■ What to do
Leaving out all pictures, copy the lines below exactly, from the line with "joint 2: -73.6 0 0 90" to the last line, both ends included.

■ Data
* * * * *

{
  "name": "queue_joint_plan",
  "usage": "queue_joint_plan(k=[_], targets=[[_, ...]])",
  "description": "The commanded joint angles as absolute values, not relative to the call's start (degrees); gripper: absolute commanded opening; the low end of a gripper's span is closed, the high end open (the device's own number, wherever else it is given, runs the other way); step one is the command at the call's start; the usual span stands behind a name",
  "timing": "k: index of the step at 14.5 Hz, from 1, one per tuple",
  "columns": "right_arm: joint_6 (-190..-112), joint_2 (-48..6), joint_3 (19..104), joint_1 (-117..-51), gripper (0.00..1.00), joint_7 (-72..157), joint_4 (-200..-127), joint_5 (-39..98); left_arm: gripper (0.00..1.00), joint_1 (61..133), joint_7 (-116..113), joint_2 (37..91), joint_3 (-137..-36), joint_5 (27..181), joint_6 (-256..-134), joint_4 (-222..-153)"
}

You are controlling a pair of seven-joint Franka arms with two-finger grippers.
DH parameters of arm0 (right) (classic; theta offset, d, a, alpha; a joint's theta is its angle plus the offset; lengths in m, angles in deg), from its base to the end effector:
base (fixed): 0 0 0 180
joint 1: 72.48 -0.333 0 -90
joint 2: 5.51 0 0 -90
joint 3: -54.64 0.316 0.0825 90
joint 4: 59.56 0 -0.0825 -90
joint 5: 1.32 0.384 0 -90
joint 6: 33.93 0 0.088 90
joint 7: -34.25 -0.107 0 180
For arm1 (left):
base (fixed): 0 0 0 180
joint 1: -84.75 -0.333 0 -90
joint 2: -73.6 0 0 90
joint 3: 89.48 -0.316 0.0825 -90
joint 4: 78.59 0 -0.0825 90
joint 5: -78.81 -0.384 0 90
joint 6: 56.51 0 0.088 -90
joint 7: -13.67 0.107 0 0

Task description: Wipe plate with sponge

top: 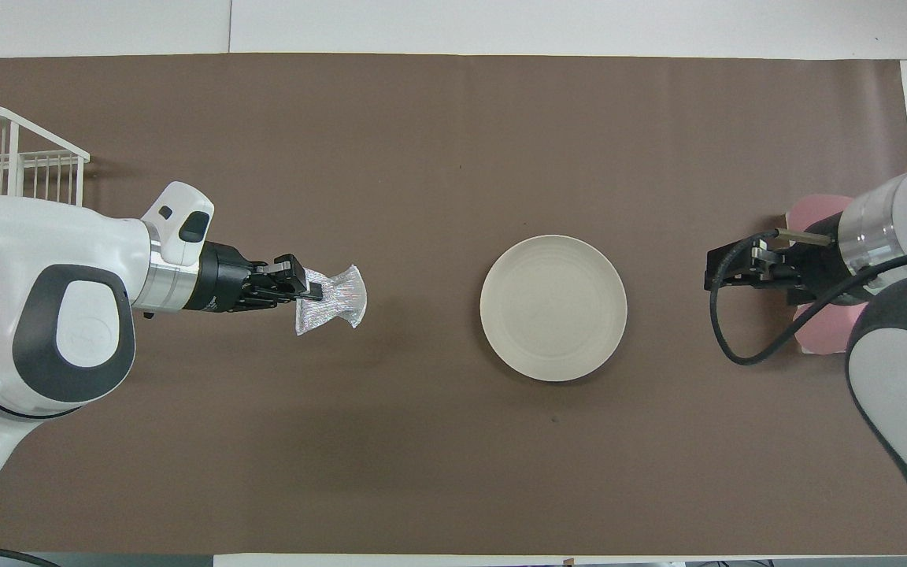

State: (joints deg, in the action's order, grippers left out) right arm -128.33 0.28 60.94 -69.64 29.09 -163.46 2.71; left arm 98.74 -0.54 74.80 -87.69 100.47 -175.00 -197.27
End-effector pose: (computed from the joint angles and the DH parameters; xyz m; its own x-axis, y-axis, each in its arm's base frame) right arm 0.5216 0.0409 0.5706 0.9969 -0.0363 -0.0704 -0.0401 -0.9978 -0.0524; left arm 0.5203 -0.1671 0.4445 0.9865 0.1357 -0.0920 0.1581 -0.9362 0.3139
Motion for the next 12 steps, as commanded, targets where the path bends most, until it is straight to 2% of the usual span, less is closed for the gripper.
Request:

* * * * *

■ Solution to this problem
joint 2: -73.6 0 0 90
joint 3: 89.48 -0.316 0.0825 -90
joint 4: 78.59 0 -0.0825 90
joint 5: -78.81 -0.384 0 90
joint 6: 56.51 0 0.088 -90
joint 7: -13.67 0.107 0 0

Task description: Wipe plate with sponge

top: 

State: (joints deg, in the action's order, grippers left out) right arm -128.33 0.28 60.94 -69.64 29.09 -163.46 2.71; left arm 98.74 -0.54 74.80 -87.69 100.47 -175.00 -197.27
End-effector pose: (computed from the joint angles and the DH parameters; xyz m; its own x-axis, y-axis, each in its arm's base frame) right arm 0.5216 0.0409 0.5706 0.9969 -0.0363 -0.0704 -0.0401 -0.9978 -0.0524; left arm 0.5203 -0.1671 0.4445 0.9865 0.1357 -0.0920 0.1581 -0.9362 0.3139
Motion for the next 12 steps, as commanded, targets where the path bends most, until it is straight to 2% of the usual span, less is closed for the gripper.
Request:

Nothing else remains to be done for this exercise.